(Wikipedia)
Operation Condor (Spanish: Operación Cóndor, Portuguese: Operação Condor), was a campaign of political repression involving assassination and intelligence operations officially implemented in 1975 by the right-wing governments of the Southern Cone of South America. The program aimed to eradicate alleged socialist and communist influence and ideas and to control active or potential opposition movements against the participating governments.<1> Due to its clandestine nature, the precise number of deaths directly attributable to Operation Condor is highly disputed. The death toll is set at least over sixty thousand,<2> possibly more.<3><4><5> Condor's key members were the governments in Argentina, Chile, Uruguay, Paraguay, Bolivia and Brazil. The United States participated in a supervisory capacity, with Ecuador and Peru joining later in more peripheral roles.<6>
History
On 25 November 1975, leaders of the military intelligence services of Argentina, Bolivia, Chile, Paraguay, and Uruguay met, with Manuel Contreras, chief of DINA (the Chilean secret police), in Santiago de Chile, officially creating the Plan Condor.<7> However, cooperation between various security services, in the aim of "eliminating Marxist subversion", previously existed before this meeting and Pinochet's coup d'état. Thus, during the Xth Conference of American Armies held in Caracas on September 3, 1973, Brazilian General Breno Borges Fortes, head of the Brazilian army, proposed to "extend the exchange of information" between various services in order to "struggle against subversion".<8> Furthermore, in March 1974, representatives of the police forces of Chile, Uruguay and Bolivia met with Alberto Villar, deputy chief of the Argentine Federal Police and co-founder of the Triple A death squad, to implement cooperation guidelines in order to destroy the "subversive" threat represented by the presence of thousands of political exilees in Argentina.<8> In August 1974 the corpses of the first victims of Condor, Bolivian refugees, were found in garbage dumps in Buenos Aires.<8>
According to French journalist Marie-Monique Robin, author of Escadrons de la mort, l'école française (2004, Death Squads, The French School), the paternity of Operation Condor is to be attributed to General Rivero, intelligence officer of the Argentine Armed Forces and former student of the French.<9>
Operation Condor, which took place in the context of the Cold War, had the tacit approval of the United States. In 1968, U.S. General Robert W. Porter stated that "In order to facilitate the coordinated employment of internal security forces within and among Latin American countries, we are...endeavoring to foster inter-service and regional cooperation by assisting in the organization of integrated command and control centers; the establishment of common operating procedures; and the conduct of joint and combined training exercises." Condor was one of the fruits of this effort. The targets were officially armed groups (such as the MIR, the Montoneros or the ERP, the Tupamaros, etc.) but in fact included all kinds of political opponents, including their families and others, as reported by the Valech Commission.

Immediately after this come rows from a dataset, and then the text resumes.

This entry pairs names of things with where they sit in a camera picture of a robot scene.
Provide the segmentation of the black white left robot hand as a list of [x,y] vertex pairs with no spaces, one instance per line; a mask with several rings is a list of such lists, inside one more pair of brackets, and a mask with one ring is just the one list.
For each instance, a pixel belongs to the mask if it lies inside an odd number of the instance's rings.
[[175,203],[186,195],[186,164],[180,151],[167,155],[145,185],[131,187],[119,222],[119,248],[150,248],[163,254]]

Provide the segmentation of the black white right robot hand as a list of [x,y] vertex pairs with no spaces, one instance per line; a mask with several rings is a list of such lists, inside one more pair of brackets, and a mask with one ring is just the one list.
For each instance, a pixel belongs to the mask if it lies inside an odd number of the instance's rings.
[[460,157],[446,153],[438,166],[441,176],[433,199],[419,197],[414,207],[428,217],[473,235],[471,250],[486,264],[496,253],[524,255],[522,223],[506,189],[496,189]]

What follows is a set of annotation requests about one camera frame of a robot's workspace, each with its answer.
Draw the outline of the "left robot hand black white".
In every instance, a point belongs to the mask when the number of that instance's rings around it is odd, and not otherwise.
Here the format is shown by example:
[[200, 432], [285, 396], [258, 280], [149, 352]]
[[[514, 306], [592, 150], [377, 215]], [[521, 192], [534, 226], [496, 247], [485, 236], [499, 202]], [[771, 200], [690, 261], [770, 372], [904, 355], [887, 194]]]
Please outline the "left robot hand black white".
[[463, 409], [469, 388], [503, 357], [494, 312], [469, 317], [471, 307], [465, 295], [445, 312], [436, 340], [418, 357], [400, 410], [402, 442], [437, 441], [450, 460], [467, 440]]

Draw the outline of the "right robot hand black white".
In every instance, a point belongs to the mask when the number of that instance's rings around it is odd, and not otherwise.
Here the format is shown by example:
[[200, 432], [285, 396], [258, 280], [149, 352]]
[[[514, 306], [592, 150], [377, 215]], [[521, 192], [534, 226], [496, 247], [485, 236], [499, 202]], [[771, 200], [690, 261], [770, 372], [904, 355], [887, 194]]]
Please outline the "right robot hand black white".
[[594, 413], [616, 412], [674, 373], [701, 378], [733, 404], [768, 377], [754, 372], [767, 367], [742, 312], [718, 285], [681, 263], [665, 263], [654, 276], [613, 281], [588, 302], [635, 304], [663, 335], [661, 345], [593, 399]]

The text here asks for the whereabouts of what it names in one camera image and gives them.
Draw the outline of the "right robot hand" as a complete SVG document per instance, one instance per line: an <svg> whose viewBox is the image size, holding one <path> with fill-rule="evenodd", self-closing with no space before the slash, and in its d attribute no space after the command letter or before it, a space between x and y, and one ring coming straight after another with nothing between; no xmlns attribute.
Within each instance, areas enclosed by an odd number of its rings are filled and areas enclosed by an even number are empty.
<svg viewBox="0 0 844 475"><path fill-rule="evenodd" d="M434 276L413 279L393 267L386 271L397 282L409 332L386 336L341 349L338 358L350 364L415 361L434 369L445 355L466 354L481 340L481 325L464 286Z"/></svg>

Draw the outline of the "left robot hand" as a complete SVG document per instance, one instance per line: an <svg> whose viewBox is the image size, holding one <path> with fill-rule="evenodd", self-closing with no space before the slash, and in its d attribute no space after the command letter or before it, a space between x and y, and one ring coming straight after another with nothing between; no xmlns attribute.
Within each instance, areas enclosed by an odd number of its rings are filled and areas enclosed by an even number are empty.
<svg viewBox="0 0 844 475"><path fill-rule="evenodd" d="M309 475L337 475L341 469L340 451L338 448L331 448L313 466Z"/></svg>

The Argentine "Dirty War", for example, which resulted in approximatively 30,000 victims according to most estimates, targeted many trade-unionists, relatives of activists, etc.
From 1976 onwards, the Chilean DINA and its Argentine counterpart, SIDE, were its front-line troops. The infamous "death flights", theorized in Argentina by Luis María Mendía — and also used during the Algerian War (1954–1962) by French forces — were widely used, in order to make the corpses, and therefore evidence, disappear. There were also many cases of child abduction.